[GIVEN INFORMATION]
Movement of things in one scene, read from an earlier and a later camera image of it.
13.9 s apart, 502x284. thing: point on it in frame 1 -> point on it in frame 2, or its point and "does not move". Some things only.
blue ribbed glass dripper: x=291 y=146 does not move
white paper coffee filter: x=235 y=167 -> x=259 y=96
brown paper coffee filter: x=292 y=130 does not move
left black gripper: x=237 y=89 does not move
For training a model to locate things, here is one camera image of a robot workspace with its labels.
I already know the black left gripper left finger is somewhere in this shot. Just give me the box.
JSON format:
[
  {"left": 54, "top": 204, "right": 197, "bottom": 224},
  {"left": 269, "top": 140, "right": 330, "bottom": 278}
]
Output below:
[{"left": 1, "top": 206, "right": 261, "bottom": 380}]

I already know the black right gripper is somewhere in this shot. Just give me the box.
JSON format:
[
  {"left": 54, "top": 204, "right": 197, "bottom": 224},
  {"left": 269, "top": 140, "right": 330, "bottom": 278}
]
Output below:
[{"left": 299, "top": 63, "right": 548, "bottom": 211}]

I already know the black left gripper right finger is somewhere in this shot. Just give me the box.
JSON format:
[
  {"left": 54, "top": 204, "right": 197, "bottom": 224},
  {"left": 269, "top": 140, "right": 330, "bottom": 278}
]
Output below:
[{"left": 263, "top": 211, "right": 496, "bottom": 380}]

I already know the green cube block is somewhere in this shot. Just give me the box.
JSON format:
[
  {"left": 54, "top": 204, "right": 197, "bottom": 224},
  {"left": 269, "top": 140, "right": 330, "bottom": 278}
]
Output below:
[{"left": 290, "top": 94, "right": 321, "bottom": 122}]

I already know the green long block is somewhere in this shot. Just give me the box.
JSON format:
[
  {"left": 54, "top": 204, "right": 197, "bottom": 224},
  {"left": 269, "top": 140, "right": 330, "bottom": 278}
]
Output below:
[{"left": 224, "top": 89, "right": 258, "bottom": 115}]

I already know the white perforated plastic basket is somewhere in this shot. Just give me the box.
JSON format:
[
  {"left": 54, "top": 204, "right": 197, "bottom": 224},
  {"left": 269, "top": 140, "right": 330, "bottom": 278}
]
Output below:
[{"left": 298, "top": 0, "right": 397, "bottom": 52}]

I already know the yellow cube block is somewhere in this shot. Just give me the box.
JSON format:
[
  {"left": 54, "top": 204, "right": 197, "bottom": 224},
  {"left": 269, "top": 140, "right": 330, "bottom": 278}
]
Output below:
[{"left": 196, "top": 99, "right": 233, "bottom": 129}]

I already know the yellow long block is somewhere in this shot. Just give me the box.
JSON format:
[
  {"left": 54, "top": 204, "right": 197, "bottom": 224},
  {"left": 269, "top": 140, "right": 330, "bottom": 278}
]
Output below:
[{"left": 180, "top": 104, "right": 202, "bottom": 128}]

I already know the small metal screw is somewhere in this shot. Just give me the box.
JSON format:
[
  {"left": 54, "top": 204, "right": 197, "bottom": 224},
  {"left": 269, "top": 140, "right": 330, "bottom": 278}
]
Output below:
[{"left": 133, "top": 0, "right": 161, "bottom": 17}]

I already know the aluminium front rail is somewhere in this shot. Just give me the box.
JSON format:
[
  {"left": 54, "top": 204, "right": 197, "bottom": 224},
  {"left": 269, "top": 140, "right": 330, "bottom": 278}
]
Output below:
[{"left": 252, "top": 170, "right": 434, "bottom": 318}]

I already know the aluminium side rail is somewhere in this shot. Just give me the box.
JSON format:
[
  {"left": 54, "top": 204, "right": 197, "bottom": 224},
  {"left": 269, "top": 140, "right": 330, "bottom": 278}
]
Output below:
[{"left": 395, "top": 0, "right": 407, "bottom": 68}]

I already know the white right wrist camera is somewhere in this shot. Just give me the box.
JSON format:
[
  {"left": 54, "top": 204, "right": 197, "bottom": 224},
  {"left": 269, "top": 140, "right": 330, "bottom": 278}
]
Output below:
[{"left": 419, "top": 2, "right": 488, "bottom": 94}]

[WHAT THE EXERCISE ASKS]
The complete listing must be printed again exactly as given.

[RESPONSE BELOW]
Movement of things in one scene, read from an earlier and a later camera image of it.
13.9 s apart, 502x284. thing: point on it in frame 1 -> point on it in frame 2, or its point and "does not move". Some things only.
blue ribbed glass dripper: x=291 y=146 does not move
white paper coffee filter: x=235 y=167 -> x=259 y=96
brown paper coffee filter: x=292 y=130 does not move
left black gripper: x=237 y=89 does not move
For training a model to locate things, here is one camera image of a robot workspace with its labels.
I already know the black left gripper left finger is somewhere in this shot. Just give me the box.
JSON format:
[
  {"left": 54, "top": 204, "right": 197, "bottom": 224},
  {"left": 269, "top": 140, "right": 330, "bottom": 278}
]
Output below:
[{"left": 1, "top": 206, "right": 261, "bottom": 380}]

I already know the black right gripper is somewhere in this shot. Just give me the box.
JSON format:
[
  {"left": 54, "top": 204, "right": 197, "bottom": 224},
  {"left": 269, "top": 140, "right": 330, "bottom": 278}
]
Output below:
[{"left": 299, "top": 63, "right": 548, "bottom": 211}]

I already know the black left gripper right finger is somewhere in this shot. Just give me the box.
JSON format:
[
  {"left": 54, "top": 204, "right": 197, "bottom": 224},
  {"left": 269, "top": 140, "right": 330, "bottom": 278}
]
Output below:
[{"left": 263, "top": 211, "right": 496, "bottom": 380}]

I already know the green cube block is somewhere in this shot. Just give me the box.
JSON format:
[
  {"left": 54, "top": 204, "right": 197, "bottom": 224},
  {"left": 269, "top": 140, "right": 330, "bottom": 278}
]
Output below:
[{"left": 290, "top": 94, "right": 321, "bottom": 122}]

I already know the green long block is somewhere in this shot. Just give me the box.
JSON format:
[
  {"left": 54, "top": 204, "right": 197, "bottom": 224},
  {"left": 269, "top": 140, "right": 330, "bottom": 278}
]
Output below:
[{"left": 224, "top": 89, "right": 258, "bottom": 115}]

I already know the white perforated plastic basket is somewhere in this shot. Just give me the box.
JSON format:
[
  {"left": 54, "top": 204, "right": 197, "bottom": 224},
  {"left": 269, "top": 140, "right": 330, "bottom": 278}
]
Output below:
[{"left": 298, "top": 0, "right": 397, "bottom": 52}]

I already know the yellow cube block is somewhere in this shot. Just give me the box.
JSON format:
[
  {"left": 54, "top": 204, "right": 197, "bottom": 224},
  {"left": 269, "top": 140, "right": 330, "bottom": 278}
]
Output below:
[{"left": 196, "top": 99, "right": 233, "bottom": 129}]

I already know the yellow long block is somewhere in this shot. Just give me the box.
JSON format:
[
  {"left": 54, "top": 204, "right": 197, "bottom": 224},
  {"left": 269, "top": 140, "right": 330, "bottom": 278}
]
Output below:
[{"left": 180, "top": 104, "right": 202, "bottom": 128}]

I already know the small metal screw is somewhere in this shot. Just give me the box.
JSON format:
[
  {"left": 54, "top": 204, "right": 197, "bottom": 224},
  {"left": 269, "top": 140, "right": 330, "bottom": 278}
]
Output below:
[{"left": 133, "top": 0, "right": 161, "bottom": 17}]

I already know the aluminium front rail is somewhere in this shot. Just give me the box.
JSON format:
[
  {"left": 54, "top": 204, "right": 197, "bottom": 224},
  {"left": 269, "top": 140, "right": 330, "bottom": 278}
]
Output below:
[{"left": 252, "top": 170, "right": 434, "bottom": 318}]

I already know the aluminium side rail is somewhere in this shot. Just give me the box.
JSON format:
[
  {"left": 54, "top": 204, "right": 197, "bottom": 224},
  {"left": 269, "top": 140, "right": 330, "bottom": 278}
]
Output below:
[{"left": 395, "top": 0, "right": 407, "bottom": 68}]

I already know the white right wrist camera is somewhere in this shot. Just give me the box.
JSON format:
[
  {"left": 54, "top": 204, "right": 197, "bottom": 224},
  {"left": 269, "top": 140, "right": 330, "bottom": 278}
]
Output below:
[{"left": 419, "top": 2, "right": 488, "bottom": 94}]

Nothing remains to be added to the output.